### EXERCISE DESCRIPTION
Repeat the listing below word for word, stopping after the line that contains "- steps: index".

### MATERIAL PROVIDED
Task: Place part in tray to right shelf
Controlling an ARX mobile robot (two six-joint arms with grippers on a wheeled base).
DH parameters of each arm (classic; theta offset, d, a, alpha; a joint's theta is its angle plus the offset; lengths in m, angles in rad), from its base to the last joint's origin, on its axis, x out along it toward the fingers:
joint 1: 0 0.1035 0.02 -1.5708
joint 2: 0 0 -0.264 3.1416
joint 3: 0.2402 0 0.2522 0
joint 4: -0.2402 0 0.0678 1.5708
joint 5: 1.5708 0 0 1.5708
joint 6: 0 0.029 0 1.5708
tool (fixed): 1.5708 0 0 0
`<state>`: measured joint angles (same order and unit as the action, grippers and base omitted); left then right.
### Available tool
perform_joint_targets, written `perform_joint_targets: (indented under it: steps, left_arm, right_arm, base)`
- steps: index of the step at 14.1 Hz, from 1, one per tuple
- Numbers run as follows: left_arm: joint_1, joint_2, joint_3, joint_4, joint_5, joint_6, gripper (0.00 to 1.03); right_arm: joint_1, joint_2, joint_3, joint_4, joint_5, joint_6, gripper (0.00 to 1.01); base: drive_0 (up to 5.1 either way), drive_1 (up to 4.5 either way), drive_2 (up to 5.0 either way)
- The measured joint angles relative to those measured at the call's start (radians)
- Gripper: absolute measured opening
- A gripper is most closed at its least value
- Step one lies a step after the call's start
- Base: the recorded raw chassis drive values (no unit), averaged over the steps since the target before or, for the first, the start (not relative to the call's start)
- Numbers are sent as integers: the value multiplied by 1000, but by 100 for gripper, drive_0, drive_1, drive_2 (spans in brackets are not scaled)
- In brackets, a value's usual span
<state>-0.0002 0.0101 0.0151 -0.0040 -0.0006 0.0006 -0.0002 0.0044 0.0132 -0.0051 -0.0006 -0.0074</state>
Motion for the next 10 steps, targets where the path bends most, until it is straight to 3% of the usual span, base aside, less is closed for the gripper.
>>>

### OUTPUT
Task: Place part in tray to right shelf
Controlling an ARX mobile robot (two six-joint arms with grippers on a wheeled base).
DH parameters of each arm (classic; theta offset, d, a, alpha; a joint's theta is its angle plus the offset; lengths in m, angles in rad), from its base to the last joint's origin, on its axis, x out along it toward the fingers:
joint 1: 0 0.1035 0.02 -1.5708
joint 2: 0 0 -0.264 3.1416
joint 3: 0.2402 0 0.2522 0
joint 4: -0.2402 0 0.0678 1.5708
joint 5: 1.5708 0 0 1.5708
joint 6: 0 0.029 0 1.5708
tool (fixed): 1.5708 0 0 0
`<state>`: measured joint angles (same order and unit as the action, grippers and base omitted); left then right.
### Available tool
perform_joint_targets, written `perform_joint_targets: (indented under it: steps, left_arm, right_arm, base)`
- steps: index of the step at 14.1 Hz, from 1, one per tuple

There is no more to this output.